**Task to complete:**
Would you please copy each line of the listing that mentions "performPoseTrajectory"?

**The data:**
-------
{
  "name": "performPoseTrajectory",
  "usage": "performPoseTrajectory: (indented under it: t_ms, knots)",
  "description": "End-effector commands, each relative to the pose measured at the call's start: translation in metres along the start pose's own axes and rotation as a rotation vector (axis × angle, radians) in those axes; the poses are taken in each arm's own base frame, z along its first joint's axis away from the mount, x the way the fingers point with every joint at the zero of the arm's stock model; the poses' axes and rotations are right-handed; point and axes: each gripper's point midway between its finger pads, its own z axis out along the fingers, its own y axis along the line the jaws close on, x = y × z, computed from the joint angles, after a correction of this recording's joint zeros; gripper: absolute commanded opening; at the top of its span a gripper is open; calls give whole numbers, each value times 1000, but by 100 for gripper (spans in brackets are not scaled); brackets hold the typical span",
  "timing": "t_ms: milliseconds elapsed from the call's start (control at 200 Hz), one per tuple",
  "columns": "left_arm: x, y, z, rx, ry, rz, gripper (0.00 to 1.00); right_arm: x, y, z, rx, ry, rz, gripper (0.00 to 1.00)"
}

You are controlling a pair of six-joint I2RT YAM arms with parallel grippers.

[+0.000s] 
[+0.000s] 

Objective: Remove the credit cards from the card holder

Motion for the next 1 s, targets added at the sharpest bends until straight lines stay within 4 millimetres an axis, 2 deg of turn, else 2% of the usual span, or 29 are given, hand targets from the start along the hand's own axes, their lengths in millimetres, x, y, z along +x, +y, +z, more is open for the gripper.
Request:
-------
**Reply to the task:**
  "name": "performPoseTrajectory",
  "usage": "performPoseTrajectory: (indented under it: t_ms, knots)",

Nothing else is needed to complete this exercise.